TUCSON, Ariz. – Freshman Jamaal Brown hid behind an ice pack most of the second half during Western’s season opener at No. 1 Arizona Saturday.
But he couldn’t shield what every person in the McKale Center could see as plain as the rough desert cactus outside.
As the Hilltopper forward squirmed and paced along the sideline, he occasionally revealed the swelling from being poked in his right eye while scrapping for a rebound in the first half.
He was later joined by junior forward Todor Pandov, who in the second half tore the medial collateral ligament, anterior cruciate ligament and meniscus in his left knee, a Western athletics official said last night. He will miss the rest of the season.
Afterward, the Toppers were in search of something to ease the pain of a 107-68 defeat.
The top-ranked Wildcats used an annoying press attack and stingy defense to dismantle Western in front of 14,584 fans.
“It got real bad, real early,” said sophomore guard Patrick
Sparks, who had just six points while committing six turnovers. “We knew going in they were going to try to dictate to us, but it was more of our mental mistakes.
“We just got beat by the No. 1 team in the nation. They’re good for a reason.”
Arizona (1-0) used a 24-2 run over a span of 4:30 to take command of the game before the first half horn. The Wildcats led 53-25 at the half.
The loss was Western’s worst since a 124-65 loss at Georgia in November 1990.
The Wildcats swiped 17 steals and forced 28 Western turnovers.?The Toppers were within 27-17 late in the first half before Ari-zona’s big run widened the gap.

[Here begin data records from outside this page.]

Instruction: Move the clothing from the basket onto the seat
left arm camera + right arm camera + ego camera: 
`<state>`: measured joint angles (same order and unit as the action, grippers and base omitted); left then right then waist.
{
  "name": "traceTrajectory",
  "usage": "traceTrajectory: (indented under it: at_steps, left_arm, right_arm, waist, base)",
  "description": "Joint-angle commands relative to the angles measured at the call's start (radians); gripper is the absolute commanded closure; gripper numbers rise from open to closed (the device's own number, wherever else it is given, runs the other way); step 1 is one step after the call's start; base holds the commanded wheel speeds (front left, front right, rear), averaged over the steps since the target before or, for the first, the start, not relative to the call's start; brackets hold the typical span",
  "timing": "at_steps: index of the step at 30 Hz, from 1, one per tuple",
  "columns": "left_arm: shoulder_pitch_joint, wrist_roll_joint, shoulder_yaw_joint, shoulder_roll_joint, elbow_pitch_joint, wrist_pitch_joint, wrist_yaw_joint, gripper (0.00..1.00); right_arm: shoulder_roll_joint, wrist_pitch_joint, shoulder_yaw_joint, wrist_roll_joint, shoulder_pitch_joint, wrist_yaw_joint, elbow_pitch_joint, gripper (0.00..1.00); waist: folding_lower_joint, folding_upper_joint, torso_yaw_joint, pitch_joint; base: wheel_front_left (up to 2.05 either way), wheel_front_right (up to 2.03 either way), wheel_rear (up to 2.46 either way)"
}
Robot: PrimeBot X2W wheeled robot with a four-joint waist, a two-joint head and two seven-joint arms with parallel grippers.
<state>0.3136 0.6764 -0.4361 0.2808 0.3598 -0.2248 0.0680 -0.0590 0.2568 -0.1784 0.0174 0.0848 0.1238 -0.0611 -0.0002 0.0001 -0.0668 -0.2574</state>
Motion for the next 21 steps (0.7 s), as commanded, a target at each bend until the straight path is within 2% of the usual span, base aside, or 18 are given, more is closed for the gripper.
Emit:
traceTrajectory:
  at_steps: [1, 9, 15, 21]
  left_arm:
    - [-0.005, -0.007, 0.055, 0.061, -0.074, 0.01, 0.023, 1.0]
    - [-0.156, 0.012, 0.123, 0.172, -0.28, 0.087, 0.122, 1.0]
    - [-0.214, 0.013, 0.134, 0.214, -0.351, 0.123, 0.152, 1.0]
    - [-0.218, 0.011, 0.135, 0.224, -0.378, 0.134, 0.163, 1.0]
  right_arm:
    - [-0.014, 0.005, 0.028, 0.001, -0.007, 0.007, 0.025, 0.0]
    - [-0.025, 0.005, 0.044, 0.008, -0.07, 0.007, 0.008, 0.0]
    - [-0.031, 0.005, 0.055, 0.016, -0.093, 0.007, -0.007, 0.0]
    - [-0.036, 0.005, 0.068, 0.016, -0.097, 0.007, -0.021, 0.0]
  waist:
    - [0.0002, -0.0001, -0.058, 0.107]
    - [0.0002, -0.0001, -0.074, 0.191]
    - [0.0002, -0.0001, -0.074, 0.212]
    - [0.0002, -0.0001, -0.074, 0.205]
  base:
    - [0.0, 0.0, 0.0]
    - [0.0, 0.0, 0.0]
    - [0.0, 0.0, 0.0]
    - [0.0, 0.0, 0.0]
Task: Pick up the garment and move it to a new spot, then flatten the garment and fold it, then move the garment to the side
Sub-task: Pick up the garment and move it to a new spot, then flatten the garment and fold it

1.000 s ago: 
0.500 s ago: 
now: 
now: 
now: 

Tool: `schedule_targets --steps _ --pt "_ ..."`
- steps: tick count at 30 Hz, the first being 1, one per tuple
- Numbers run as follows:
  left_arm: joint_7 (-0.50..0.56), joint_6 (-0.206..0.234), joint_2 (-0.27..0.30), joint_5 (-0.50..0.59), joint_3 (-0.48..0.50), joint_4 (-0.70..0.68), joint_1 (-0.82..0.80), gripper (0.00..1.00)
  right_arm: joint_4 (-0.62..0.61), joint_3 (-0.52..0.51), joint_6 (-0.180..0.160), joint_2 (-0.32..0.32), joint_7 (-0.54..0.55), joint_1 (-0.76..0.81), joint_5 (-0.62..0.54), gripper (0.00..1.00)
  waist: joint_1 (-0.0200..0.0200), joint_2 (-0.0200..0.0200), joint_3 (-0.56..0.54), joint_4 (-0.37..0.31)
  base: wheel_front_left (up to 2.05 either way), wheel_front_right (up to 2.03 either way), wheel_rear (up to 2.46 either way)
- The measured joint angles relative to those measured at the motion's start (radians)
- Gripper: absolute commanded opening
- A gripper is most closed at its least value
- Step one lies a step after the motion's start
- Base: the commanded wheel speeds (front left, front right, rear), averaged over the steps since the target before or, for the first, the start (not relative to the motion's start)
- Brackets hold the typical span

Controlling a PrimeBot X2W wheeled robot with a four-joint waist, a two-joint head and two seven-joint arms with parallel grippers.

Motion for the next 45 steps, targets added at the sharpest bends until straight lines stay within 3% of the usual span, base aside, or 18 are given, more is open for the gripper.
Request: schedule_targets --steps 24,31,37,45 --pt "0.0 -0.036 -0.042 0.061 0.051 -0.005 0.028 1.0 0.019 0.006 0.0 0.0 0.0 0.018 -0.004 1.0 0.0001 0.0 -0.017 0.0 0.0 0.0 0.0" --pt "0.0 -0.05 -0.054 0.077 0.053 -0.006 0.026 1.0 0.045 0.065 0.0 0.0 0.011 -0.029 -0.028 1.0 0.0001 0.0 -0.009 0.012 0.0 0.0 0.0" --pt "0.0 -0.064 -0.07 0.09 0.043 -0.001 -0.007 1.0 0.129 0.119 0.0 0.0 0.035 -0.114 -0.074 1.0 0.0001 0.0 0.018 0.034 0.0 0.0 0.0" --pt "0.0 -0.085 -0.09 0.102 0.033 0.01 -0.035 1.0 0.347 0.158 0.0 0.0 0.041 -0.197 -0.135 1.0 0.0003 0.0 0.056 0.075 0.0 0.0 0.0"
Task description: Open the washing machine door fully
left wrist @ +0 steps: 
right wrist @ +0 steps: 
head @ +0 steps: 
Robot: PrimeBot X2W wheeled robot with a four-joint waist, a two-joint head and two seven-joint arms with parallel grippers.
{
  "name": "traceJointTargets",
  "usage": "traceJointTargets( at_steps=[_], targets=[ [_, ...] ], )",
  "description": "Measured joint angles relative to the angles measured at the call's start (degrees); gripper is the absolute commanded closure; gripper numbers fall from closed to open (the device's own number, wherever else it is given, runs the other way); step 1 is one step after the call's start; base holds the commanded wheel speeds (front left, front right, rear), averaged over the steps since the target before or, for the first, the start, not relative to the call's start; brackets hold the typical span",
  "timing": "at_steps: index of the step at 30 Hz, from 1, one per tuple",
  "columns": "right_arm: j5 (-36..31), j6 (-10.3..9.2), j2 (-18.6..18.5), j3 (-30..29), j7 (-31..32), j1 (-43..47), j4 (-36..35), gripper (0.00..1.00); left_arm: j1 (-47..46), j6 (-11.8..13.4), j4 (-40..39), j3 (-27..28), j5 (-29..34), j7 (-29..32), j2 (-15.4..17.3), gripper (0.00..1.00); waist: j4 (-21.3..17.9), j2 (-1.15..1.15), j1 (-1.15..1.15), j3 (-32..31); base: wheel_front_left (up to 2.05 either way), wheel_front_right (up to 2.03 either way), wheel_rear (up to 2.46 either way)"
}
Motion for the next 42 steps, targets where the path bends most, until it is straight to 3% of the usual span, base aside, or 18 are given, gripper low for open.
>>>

“Today was a case of too much quickness and too much size at the wing spots for Western Kentucky to be able to handle,” Olson said. “Western Kentucky is a very good basketball team with a lot of experience.?We got a lot of pressure on them, and a lot of the turnovers we forced them into were the result of our size and pass deflections.”
In the weeks leading up to Saturday’s game, many Western basketball fans hailed this year’s season opener as David vs. Goliath Part II. Fans hoped for a repeat of the Toppers’ stunning 64-52 upset win over Kentucky to open last season.
But in the sequel, David apparently forgot his stones. And unfortunately, Goliath brought some boulders.
The Wildcats pressed Western (0-1) from the opening minute and used their quickness and size at the guard and forward spots. They also used the speed of their big men to force Western into making quick and often disastrous decisions as it tried to break into the front court.
“We broke their press early, but missed a lot of layups and open jumpers that allowed them to continue to be confident,” Western coach Dennis Felton said. “We weren’t making them pay.”
Arizona had apparently prepped to do its damage on the defensive end.
“Coach Olson stays on us so much about defense because that’s what wins,” Arizona freshman guard Hassan Adams said. “We had to come out today and show we’re the No. 1 team in the country.?We give 100 percent out there, and then Coach will give you a rest so you can get back out there and keep giving 100 percent.”
That effort forced the Toppers into 15 turnovers over the first 20 minutes — including five from Sparks.
Western played a more even second half, but the damage was already done.
“The two biggest factors today were their incredible offense and their press,” Felton said.? “Arizona is in another solar system than us athletically and talent-wise, and our guys clearly didn’t play with enough poise.”
And the chief force in that solar system is balance.
Arizona had seven players in double figures, led by Adams who scored 22 points in just 17 minutes of action. Player of the Year candidates Luke Walton and Jason Gardner each added 12, along with backup point guard Will Bynum.
As a team, the Wildcats shot 56 percent and 34 percent from behind the 3-point arc.
But Western had a few positives, too.
Senior forward David Boyden led Western with a career-high 26 points on 11 of 17 shooting and 4 of 7 behind the arc.?
Western shot 47 percent from the field for the game after shooting a dismal 36 percent in the first half.
“We really dug ourselves into a hole in the first half,” Boyden said. “We came out in the second half with more intelligent play and really slowed the game down.”
Aside from the obvious lopsided game, there were other things ailing the Toppers after the final buzzer.
Pandov, who was the only other Western player in double figures, left the game with 13:31 remaining. After chasing a rebound, Pandov came up yelling and grabbing his left knee.
He had to be carried to the locker room by two trainers.
Boyden said the loss of Pandov would be a huge blow to the team, which was looking to lean on Pandov’s scoring and rebounding abilities.
It could also mean a rocky first few weeks for a Western team without 7-foot-1 center Chris Marcus, whose return date from ankle surgery is still unknown.
The Toppers will try to bounce back without the pair as they open their home schedule at 7 tonight against Virginia Commonwealth in Diddle Arena.